Pfaff and Larson were convicted by a federal jury of multiple counts of tax evasion in December 2008 in U.S. v. Stein—a case billed as the largest criminal inquiry into tax fraud in the history of the United States. The two former executives of the accounting firm of KPMG were convicted of selling illegal tax shelters (called “BLIPS”) that helped wealthy clients evade well over $100 million in taxes.

In their brief, prosecutors John Hillebrecht and Margaret Garnett of the U.S. Attorney’s Office in Manhattan say that based on sentencing guidelines Pfaff and Larson should receive from 19 to 24 years in prison. According to the brief, “We recognize of course that these guidelines ranges are sobering. But we submit that the virtually unprecedented enormity of the BLIPS fraud, coupled with the pivotal roles in that fraud played by each of these defendants and the personal profit they derived from the fraud, makes a sentence with the guidelines range appropriate and reasonable.”
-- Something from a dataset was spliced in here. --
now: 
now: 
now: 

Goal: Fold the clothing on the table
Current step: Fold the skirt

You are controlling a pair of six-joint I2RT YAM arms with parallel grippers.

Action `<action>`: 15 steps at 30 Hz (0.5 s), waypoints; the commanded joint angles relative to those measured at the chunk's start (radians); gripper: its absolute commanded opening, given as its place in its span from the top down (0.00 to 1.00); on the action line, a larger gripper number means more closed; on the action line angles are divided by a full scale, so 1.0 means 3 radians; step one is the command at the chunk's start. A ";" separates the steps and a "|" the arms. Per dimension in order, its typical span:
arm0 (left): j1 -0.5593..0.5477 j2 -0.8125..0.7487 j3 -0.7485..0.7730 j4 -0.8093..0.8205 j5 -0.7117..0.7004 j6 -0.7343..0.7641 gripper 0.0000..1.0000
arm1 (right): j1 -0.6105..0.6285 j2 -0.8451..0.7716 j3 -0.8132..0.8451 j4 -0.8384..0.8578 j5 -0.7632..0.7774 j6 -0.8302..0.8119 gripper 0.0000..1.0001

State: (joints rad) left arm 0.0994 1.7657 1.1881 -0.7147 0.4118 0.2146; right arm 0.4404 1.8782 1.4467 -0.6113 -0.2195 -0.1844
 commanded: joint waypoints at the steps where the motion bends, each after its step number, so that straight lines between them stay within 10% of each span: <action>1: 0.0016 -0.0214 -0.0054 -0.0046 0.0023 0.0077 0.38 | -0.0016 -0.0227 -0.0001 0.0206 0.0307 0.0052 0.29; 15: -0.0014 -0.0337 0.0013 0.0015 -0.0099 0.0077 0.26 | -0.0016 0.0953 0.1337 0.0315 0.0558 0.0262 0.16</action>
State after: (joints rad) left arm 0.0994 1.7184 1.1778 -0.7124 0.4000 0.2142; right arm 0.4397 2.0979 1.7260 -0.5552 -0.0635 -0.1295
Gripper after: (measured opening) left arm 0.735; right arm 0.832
In April of 2007 UMDA filed a civil suit against Pfaff, Larson, and a number of their associates in Superior Court of the of the Commonwealth of the Northern Mariana Islands (“CNMI”) to recover millions of dollars for harm done to the company over a ten year period ending in 2006 when Pfaff was a director and shareholder in the company.

Pfaff is also under separate criminal indictment in the same New York federal court in a related case that is scheduled for trial in New York later this year.

According to attorney Robert O’Connor, who represents UMDA in the Saipan case, “This second federal indictment relates to Pfaff’s alleged criminal activities around the globe, including the misuse of UMDA accounts and assets. It supports many of the key allegations made by UMDA against Pfaff and his co-defendants in the civil suit. We intend to show at our trial in Saipan that these actions by Pfaff and others cost UMDA and its shareholders many millions of dollars.”

UMDA was founded in 1966 in Saipan. Over the years, UMDA has been involved in a wide range of businesses, including airlines, cable systems, shipping, and resort properties. UMDA’s shareholders include the government or governmental entities of the CNMI, Palau, Federated States of Micronesia, and thousands of individual Micronesians and their families. [B][I](UMDA)[/I][/B]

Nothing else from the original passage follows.